As Congress investigates the politicization of the United States attorney offices by the Bush administration, it should review the extraordinary events the other day in a federal courtroom in Wisconsin. The case involved Georgia Thompson, a state employee sent to prison on the flimsiest of corruption charges just as her boss, a Democrat, was fighting off a Republican challenger. It just might shed some light on a question that lurks behind the firing of eight top federal prosecutors: what did the surviving attorneys do to escape the axe?
Ms. Thompson, a purchasing official in the state’s Department of Administration, was accused by the United States attorney in Milwaukee, Steven Biskupic, of awarding a travel contract to a company whose chief executive contributed to the campaign of Gov. Jim Doyle, a Democrat. Ms. Thompson said the decision was made on the merits, but she was convicted and sent to prison before she could appeal.
The prosecution was a boon to Mr. Doyle's opponent. Republicans ran a barrage of attack ads that purported to tie Ms. Thompson’s “corruption” to Mr. Doyle. Ms. Thompson was sentenced shortly before the election, which Governor Doyle won.
The Chicago-based United States Court of Appeals for the Seventh Circuit seemed shocked by the injustice of her conviction. It took the extraordinary step of releasing Ms. Thompson from prison immediately after hearing arguments, without waiting to issue a ruling. One of the judges hinted that Ms. Thompson may have been railroaded. “It strikes me that your evidence is beyond thin,” Judge Diane Wood told the lawyer from Mr. Biskupic’s office.

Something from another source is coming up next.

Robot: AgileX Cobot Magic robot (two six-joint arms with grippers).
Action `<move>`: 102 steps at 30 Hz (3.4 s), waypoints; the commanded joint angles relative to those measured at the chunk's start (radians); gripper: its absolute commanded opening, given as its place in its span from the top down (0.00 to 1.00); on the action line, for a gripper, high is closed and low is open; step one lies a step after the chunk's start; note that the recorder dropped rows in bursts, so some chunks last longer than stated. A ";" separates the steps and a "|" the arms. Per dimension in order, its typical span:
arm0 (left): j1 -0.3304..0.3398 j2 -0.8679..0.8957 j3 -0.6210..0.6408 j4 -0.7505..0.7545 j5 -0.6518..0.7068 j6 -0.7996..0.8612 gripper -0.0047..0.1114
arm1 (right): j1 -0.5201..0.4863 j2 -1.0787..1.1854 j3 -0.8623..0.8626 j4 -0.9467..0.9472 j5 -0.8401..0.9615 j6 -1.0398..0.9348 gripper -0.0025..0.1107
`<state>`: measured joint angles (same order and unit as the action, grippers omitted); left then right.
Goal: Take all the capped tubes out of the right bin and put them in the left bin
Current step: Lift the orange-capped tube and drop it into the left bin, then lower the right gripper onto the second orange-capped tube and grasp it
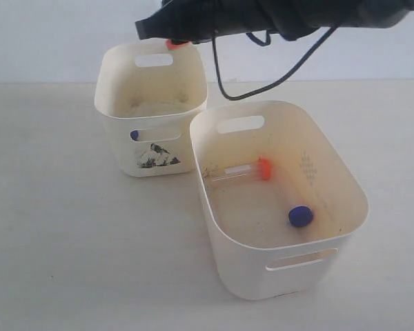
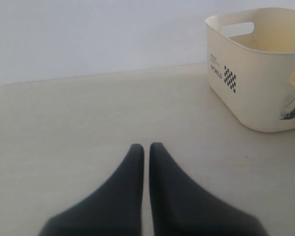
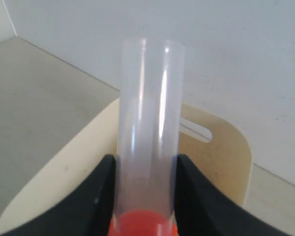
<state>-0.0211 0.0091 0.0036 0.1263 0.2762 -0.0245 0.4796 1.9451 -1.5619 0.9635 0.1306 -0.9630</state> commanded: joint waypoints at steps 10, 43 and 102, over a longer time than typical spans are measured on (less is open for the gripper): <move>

There is also trouble in the Minnesota United States attorney’s office, where the administration recently installed Rachel Paulose, a 34-year-old with scant management experience. Three of her top assistants have resigned their management positions, and The St. Paul Pioneer Press reports that they did so out of dissatisfaction with her. Senator Charles Schumer, Democrat of New York, said the resignations were more evidence of the attorneys’ offices being “deprofessionalized.”
Paulose doesn't appear to be a natural at management.